# TASK TO CARRY OUT:
Go through the listing and return every line with "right" in it.

# DATA SEGMENT:
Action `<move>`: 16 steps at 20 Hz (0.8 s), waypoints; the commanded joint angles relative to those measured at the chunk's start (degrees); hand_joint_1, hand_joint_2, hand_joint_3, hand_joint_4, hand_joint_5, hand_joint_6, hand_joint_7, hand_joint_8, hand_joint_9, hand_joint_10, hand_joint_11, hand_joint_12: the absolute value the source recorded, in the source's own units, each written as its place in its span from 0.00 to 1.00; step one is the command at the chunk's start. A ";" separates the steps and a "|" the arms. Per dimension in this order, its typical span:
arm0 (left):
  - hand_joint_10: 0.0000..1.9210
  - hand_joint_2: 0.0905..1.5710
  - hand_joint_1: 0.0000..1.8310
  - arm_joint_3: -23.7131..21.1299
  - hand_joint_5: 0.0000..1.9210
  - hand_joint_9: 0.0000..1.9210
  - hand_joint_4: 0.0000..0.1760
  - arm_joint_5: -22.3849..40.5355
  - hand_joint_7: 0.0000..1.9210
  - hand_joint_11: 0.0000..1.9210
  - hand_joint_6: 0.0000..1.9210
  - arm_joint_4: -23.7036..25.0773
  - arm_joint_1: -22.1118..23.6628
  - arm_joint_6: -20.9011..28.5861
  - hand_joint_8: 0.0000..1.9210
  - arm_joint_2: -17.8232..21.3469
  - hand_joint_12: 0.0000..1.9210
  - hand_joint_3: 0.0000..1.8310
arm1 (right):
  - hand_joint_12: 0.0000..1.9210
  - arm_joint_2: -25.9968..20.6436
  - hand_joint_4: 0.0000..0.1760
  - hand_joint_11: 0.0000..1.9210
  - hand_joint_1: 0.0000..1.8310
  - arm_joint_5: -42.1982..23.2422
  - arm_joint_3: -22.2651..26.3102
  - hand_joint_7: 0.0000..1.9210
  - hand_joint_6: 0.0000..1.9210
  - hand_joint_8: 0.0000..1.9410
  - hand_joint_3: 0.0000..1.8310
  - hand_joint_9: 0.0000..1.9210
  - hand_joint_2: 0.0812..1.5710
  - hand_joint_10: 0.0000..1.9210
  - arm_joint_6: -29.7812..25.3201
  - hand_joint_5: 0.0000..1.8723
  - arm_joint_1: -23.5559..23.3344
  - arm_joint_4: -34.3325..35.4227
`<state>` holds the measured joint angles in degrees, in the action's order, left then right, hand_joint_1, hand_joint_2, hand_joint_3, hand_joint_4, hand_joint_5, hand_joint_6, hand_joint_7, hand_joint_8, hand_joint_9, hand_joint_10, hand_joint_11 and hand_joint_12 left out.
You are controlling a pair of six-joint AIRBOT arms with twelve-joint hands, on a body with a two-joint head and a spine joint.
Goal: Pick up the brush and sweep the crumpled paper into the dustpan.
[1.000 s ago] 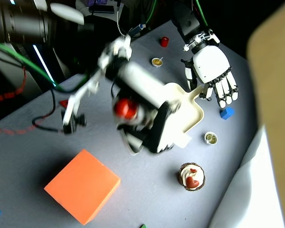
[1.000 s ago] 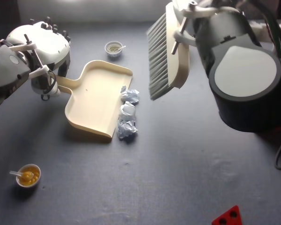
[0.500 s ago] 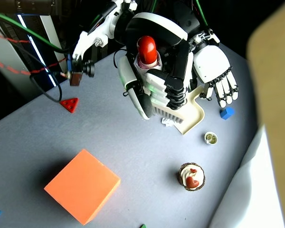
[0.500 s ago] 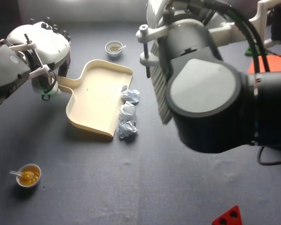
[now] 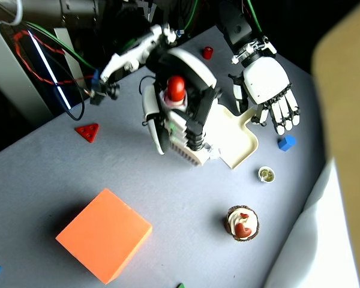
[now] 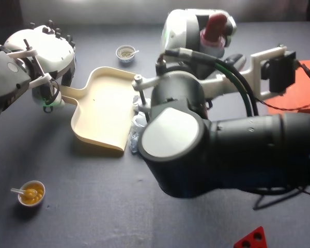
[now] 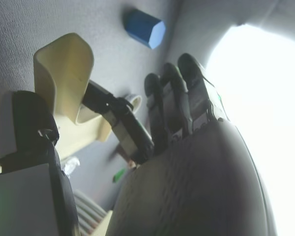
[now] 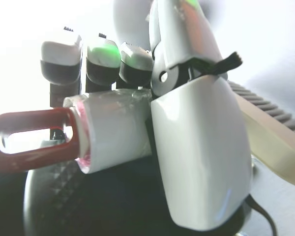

# OUTPUT OF THE EXERCISE:
arm1 (right):
`<state>` holds the measured joint angles in degrees, in the action's order, left then right, hand_joint_1, hand_joint_2, hand_joint_3, hand_joint_4, hand_joint_5, hand_joint_6, hand_joint_7, hand_joint_8, hand_joint_9, hand_joint_10, hand_joint_11 and hand_joint_12 left out.

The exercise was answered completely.